Task prompt - Copy each line from the listing below where the word "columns" shows up.

Supplied data -

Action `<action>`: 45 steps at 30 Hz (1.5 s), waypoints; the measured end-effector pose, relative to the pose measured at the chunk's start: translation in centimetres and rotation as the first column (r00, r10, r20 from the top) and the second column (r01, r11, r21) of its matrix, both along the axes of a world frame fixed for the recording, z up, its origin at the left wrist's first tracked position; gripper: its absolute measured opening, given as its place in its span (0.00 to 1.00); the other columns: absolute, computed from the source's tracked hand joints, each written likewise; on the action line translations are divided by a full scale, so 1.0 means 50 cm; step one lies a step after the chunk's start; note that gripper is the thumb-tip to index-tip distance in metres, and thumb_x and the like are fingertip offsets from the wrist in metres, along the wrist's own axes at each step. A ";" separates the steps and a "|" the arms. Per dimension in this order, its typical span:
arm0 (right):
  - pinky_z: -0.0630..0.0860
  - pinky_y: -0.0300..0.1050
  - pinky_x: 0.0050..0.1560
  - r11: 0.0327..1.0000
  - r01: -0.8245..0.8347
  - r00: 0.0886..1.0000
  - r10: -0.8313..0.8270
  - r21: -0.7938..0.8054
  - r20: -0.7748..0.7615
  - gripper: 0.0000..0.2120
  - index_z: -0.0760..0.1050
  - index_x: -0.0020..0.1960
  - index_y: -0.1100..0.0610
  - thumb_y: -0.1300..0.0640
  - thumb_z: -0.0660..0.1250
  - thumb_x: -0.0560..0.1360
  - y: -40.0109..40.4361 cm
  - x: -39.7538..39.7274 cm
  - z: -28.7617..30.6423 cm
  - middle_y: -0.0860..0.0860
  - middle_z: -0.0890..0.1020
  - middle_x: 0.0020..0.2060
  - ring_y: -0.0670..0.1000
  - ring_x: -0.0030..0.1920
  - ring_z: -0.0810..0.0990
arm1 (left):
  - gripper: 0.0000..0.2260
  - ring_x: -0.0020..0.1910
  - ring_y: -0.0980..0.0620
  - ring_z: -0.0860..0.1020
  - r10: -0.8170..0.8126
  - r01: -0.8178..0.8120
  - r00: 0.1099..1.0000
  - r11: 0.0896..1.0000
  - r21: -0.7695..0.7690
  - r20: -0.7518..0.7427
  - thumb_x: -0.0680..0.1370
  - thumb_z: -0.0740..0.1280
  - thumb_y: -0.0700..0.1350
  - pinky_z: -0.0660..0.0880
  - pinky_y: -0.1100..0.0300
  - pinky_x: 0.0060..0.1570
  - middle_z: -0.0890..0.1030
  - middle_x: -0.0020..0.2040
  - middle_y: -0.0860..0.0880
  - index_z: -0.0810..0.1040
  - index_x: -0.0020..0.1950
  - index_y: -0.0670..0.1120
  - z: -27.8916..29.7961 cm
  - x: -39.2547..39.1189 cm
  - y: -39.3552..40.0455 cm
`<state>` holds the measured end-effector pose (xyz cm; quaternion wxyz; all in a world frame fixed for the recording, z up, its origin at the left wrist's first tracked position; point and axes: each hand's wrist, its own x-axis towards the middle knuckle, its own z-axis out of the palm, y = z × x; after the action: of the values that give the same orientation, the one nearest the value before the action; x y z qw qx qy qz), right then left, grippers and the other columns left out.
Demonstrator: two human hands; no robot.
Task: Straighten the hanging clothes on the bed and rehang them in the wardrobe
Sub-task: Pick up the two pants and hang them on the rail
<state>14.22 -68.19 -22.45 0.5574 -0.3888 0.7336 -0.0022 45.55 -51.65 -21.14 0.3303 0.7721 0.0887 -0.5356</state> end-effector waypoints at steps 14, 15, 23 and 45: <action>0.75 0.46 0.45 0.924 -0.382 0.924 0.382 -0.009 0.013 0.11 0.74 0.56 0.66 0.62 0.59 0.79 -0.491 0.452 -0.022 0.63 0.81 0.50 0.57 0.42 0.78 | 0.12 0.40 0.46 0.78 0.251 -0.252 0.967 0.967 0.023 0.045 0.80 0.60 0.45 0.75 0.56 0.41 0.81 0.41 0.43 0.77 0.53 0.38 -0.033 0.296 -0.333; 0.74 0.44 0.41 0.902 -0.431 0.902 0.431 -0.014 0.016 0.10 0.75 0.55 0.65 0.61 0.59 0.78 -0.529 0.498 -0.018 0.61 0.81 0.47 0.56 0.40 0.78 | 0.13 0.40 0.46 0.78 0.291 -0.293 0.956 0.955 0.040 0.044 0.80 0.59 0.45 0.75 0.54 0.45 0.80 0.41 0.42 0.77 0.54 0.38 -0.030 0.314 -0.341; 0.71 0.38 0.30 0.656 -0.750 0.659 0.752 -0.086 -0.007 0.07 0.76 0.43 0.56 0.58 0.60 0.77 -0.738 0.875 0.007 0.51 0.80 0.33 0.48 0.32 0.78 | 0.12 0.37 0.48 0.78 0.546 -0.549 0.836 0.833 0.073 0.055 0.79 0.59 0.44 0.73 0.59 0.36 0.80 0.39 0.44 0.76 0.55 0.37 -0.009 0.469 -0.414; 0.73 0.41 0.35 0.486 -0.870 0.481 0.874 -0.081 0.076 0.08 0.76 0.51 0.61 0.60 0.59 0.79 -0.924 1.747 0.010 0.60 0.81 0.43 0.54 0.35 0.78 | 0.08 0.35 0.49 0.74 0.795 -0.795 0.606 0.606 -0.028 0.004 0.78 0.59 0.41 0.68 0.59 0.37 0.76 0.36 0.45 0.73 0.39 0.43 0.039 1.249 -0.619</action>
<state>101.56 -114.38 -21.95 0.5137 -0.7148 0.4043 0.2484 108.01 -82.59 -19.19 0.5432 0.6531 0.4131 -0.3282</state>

Exercise result -
Action `<action>`: 45 steps at 30 Hz (1.5 s), waypoints; the measured end-effector pose, relative to the pose measured at the chunk's start: translation in centimetres and rotation as the first column (r00, r10, r20 from the top) and the second column (r01, r11, r21) of its matrix, both along the axes of a world frame fixed for the recording, z up, its origin at the left wrist's first tracked position; gripper: its absolute measured opening, given as its place in its span (0.00 to 1.00); the other columns: absolute, computed from the source's tracked hand joints, each written likewise; on the action line translations are divided by a full scale, so 1.0 means 50 cm; step one lies a step after the chunk's start; note that gripper is the thumb-tip to index-tip distance in metres, and thumb_x and the like are fingertip offsets from the wrist in metres, along the wrist's own axes at each step. A ";" separates the steps and a "|" the arms. Per dimension in this order, its typical span:
`<state>` holds the measured end-effector pose (xyz cm; quaternion wxyz; all in a world frame fixed for the recording, z up, its origin at the left wrist's first tracked position; point and axes: each hand's wrist, its own x-axis towards the middle knuckle, its own z-axis out of the palm, y = z × x; after the action: of the values that give the same orientation, the one nearest the value before the action; x y z qw qx qy qz), right then left, grippers and the other columns left out.

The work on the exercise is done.